*Problem to work on*. All that is needed is each line of the entries holding the word "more", copied as it stands.

*The data*.
===============
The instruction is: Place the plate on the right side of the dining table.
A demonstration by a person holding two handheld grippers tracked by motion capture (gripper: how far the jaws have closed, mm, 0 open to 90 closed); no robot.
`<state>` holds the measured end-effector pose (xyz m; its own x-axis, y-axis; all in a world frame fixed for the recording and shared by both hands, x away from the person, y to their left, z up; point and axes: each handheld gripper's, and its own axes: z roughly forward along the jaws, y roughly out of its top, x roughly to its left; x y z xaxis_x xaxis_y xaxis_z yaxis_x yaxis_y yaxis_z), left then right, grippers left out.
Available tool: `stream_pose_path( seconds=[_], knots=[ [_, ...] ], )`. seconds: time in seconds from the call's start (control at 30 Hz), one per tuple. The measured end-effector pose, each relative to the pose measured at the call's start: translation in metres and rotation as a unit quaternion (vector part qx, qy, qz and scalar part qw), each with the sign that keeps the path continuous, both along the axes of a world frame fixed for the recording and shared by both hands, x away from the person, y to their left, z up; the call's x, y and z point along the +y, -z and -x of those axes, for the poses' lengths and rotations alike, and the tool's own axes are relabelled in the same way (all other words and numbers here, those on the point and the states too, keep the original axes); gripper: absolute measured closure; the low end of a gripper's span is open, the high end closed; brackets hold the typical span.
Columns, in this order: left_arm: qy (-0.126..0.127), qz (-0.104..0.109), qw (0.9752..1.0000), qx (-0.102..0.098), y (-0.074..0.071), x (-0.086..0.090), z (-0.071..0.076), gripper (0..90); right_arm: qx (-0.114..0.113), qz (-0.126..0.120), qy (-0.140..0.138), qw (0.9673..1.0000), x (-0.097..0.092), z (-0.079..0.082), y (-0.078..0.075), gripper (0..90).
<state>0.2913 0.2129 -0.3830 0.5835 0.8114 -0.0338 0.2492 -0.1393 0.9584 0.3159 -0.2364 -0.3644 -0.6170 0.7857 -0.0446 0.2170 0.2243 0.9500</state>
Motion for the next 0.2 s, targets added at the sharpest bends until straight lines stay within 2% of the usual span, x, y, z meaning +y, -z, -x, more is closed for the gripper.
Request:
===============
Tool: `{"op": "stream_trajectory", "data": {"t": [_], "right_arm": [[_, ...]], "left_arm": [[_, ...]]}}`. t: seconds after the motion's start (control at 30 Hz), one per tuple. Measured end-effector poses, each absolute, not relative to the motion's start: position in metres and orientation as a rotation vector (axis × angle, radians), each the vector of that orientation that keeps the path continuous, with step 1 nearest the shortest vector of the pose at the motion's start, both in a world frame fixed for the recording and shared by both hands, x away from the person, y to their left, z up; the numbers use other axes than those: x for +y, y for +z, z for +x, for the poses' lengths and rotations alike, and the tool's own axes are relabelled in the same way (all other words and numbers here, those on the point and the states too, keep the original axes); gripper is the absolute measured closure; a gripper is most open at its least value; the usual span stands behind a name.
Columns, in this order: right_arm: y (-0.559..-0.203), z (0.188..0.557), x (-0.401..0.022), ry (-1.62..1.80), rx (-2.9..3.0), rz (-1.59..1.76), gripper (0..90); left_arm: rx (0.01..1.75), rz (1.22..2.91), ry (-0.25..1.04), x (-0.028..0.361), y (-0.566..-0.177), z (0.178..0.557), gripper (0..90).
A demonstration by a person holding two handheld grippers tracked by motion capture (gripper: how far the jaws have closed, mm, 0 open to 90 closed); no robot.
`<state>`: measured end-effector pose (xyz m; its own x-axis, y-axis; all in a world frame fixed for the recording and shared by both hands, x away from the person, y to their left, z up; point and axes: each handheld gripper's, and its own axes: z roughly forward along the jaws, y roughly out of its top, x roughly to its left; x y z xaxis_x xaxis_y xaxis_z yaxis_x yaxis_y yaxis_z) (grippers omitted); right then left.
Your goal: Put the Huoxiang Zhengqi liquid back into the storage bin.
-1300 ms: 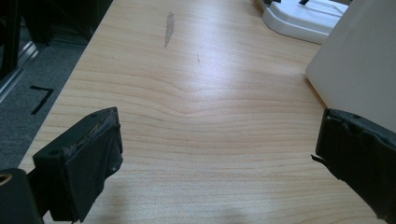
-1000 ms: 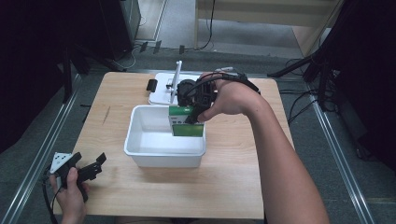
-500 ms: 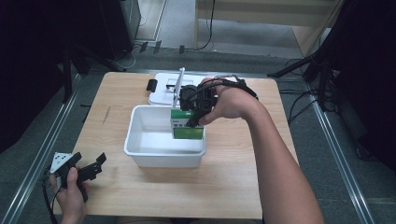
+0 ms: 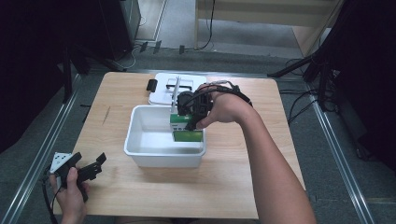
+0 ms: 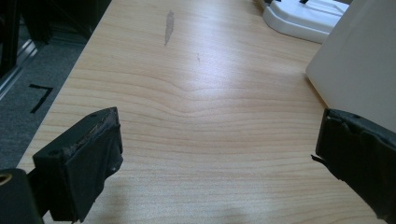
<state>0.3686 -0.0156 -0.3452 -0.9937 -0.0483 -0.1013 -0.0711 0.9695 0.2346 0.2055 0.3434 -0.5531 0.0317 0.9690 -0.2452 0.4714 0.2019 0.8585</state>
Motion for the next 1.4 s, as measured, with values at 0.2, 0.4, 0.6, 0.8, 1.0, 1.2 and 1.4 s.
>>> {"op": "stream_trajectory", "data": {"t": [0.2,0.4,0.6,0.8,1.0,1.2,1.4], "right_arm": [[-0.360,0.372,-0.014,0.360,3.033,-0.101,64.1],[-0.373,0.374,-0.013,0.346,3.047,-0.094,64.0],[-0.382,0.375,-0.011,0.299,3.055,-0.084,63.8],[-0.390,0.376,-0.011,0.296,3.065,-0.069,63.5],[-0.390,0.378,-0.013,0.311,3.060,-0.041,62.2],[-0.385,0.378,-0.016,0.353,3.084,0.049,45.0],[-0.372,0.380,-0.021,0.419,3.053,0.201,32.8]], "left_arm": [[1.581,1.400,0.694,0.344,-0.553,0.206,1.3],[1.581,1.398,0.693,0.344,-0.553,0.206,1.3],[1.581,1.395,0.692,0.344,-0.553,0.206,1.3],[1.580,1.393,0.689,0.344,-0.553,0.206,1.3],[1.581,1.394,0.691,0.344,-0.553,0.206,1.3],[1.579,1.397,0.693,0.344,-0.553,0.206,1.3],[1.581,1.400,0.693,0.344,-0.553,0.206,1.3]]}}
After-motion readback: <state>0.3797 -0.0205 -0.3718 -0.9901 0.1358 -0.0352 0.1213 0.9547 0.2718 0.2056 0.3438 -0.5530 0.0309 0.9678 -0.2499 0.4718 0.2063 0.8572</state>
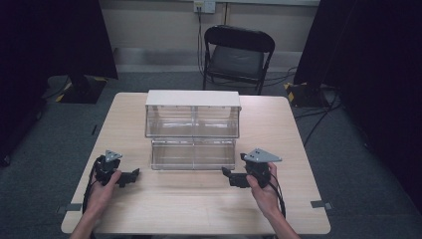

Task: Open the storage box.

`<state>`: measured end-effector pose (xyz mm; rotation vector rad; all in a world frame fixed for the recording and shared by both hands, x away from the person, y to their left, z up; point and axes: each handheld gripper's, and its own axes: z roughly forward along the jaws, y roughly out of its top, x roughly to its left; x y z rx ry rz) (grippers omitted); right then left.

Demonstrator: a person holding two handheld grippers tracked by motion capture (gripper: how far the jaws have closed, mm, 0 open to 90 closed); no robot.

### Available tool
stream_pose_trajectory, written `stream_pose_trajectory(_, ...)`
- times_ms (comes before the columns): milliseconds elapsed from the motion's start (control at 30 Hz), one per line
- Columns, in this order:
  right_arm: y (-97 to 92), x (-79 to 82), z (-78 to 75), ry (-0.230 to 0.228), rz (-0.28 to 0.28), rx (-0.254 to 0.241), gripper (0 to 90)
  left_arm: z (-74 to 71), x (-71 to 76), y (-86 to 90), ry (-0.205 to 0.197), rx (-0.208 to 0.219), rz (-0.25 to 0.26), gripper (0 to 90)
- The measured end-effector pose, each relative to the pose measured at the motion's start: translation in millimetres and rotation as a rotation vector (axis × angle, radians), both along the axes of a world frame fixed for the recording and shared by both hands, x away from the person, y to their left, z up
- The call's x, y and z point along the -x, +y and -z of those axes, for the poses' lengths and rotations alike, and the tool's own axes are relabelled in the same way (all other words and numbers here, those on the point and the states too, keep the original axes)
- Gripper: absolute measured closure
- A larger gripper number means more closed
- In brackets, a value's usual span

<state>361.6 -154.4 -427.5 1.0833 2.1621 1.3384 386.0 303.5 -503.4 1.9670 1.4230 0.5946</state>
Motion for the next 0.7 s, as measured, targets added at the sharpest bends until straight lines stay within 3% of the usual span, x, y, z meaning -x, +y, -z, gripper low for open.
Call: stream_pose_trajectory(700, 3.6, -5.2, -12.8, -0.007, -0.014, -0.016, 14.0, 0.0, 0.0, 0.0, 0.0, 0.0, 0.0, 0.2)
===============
*Solution to this task*.
Motion for the next 0.2 s, targets added at the sharpest bends until straight lines stay within 2% of the usual span, x, y, z meaning +y, -z, -x, more is closed for the gripper.
- A larger gripper number means more closed

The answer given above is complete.